Aim of the exercise
Please output the entries that follow exactly, without a single image.
** Opening Supplied data block **
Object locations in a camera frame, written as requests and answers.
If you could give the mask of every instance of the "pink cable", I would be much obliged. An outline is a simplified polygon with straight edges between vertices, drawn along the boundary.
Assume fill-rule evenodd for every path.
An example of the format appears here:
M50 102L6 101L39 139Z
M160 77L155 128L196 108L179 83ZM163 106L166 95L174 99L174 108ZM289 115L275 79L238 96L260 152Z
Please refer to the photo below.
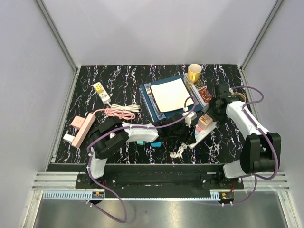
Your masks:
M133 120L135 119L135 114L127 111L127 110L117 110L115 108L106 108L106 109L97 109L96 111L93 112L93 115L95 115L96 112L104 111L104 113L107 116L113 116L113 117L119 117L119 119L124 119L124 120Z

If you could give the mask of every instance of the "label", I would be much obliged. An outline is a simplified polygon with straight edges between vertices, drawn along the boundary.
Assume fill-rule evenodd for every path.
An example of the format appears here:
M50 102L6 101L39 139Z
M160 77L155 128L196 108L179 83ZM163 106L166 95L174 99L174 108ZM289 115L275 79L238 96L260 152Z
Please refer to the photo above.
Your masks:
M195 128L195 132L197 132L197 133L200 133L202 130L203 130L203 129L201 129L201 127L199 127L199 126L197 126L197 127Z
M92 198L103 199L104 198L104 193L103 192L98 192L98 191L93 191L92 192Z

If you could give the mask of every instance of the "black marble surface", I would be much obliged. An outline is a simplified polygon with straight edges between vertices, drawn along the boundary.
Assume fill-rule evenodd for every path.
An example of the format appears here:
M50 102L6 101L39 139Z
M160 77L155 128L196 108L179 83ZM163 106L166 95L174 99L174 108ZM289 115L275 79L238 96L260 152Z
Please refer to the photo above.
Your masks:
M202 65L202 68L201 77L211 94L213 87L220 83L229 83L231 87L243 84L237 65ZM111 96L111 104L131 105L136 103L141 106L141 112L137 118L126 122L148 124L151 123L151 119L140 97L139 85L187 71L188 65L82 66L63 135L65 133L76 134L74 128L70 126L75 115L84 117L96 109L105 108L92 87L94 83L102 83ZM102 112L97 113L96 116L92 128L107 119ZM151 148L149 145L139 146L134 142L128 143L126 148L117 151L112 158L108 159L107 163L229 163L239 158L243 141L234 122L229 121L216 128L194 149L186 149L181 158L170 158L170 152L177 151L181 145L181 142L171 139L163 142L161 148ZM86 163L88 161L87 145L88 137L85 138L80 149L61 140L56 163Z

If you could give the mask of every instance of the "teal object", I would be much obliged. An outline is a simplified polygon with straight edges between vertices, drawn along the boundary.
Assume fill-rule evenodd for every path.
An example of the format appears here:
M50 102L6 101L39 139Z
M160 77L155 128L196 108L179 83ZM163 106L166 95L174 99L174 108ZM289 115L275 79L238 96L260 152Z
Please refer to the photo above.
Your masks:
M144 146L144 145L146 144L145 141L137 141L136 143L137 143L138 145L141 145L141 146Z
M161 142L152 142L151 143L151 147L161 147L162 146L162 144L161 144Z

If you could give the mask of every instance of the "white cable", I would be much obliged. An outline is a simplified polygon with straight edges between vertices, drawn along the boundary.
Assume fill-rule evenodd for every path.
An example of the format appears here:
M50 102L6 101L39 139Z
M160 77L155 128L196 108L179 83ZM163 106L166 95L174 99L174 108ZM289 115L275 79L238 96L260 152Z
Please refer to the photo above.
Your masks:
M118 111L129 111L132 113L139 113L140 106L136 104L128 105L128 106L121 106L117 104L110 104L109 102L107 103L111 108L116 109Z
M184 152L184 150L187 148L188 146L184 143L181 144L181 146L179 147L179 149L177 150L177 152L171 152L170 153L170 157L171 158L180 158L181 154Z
** Closing Supplied data block **
Response area
Object locations in a camera frame, written as requests and answers.
If you could give the mask of every instance of the "pink cable", I would be much obliged. An outline is a simplified polygon with straight edges between vertices, drawn along the boundary.
Assume fill-rule evenodd for every path.
An example of the format appears here:
M50 102L6 101L39 139Z
M160 77L155 128L196 108L179 83ZM163 106L166 95L174 99L174 108ZM289 115L275 79L238 96L260 152Z
Please refer to the photo below.
Your masks:
M133 120L135 119L135 114L127 111L127 110L117 110L115 108L106 108L106 109L97 109L96 111L93 112L93 115L95 115L96 112L104 111L104 113L107 116L113 116L113 117L119 117L119 119L124 119L124 120Z

If you could give the mask of every instance of the "label", I would be much obliged. An outline is a simplified polygon with straight edges between vertices, drawn along the boundary.
Assume fill-rule evenodd for every path.
An example of the format appears here:
M50 102L6 101L39 139Z
M160 77L155 128L196 108L179 83ZM163 106L166 95L174 99L174 108ZM289 115L275 79L238 96L260 152Z
Please refer to the photo above.
Your masks:
M195 128L195 132L197 132L197 133L200 133L202 130L203 130L203 129L201 129L201 127L199 127L199 126L197 126L197 127Z
M92 198L103 199L104 198L104 193L103 192L98 192L98 191L93 191L92 192Z

If you could give the mask of every instance of the "black marble surface", I would be much obliged. An outline is a simplified polygon with straight edges between vertices, drawn along the boundary.
Assume fill-rule evenodd for every path.
An example of the format appears here:
M50 102L6 101L39 139Z
M160 77L155 128L196 108L179 83ZM163 106L166 95L174 99L174 108ZM289 115L275 79L238 96L260 152Z
Please refer to the photo above.
Your masks:
M202 65L202 68L201 77L211 94L213 87L220 83L229 83L231 87L243 84L237 65ZM111 96L111 104L131 105L136 103L141 106L141 112L137 118L126 122L148 124L151 123L151 119L140 97L139 85L187 71L188 65L82 66L63 135L65 133L76 134L74 128L70 126L75 115L84 117L96 109L105 108L92 87L94 83L102 83ZM102 112L97 113L96 116L92 128L107 119ZM151 148L149 145L139 146L134 142L128 143L126 148L117 151L112 158L108 159L107 163L229 163L239 158L243 141L234 122L229 121L216 128L194 149L186 149L181 158L170 158L170 152L177 151L181 145L181 142L171 139L163 142L161 148ZM86 163L88 161L87 145L88 137L85 138L80 149L61 140L56 163Z

If you could give the mask of every instance of the "teal object", I would be much obliged. An outline is a simplified polygon with straight edges between vertices, drawn along the boundary.
Assume fill-rule evenodd for every path.
An example of the format appears here:
M50 102L6 101L39 139Z
M160 77L155 128L196 108L179 83ZM163 106L166 95L174 99L174 108ZM289 115L275 79L238 96L260 152Z
Please refer to the photo above.
Your masks:
M144 146L144 145L146 144L145 141L137 141L136 143L137 143L138 145L141 145L141 146Z
M161 142L152 142L151 143L151 147L161 147L162 146L162 144L161 144Z

If you could give the mask of every instance of the "white cable", I would be much obliged. An outline is a simplified polygon with straight edges between vertices, drawn along the boundary.
Assume fill-rule evenodd for every path.
An example of the format appears here:
M50 102L6 101L39 139Z
M160 77L155 128L196 108L179 83ZM163 106L166 95L174 99L174 108ZM289 115L275 79L238 96L260 152Z
Please refer to the photo above.
Your masks:
M118 111L129 111L132 113L139 113L140 106L136 104L128 105L128 106L121 106L117 104L110 104L109 102L107 103L111 108L116 109Z
M184 152L184 150L187 148L188 146L184 143L181 144L181 146L179 147L179 149L177 150L177 152L171 152L170 153L170 157L171 158L180 158L181 154Z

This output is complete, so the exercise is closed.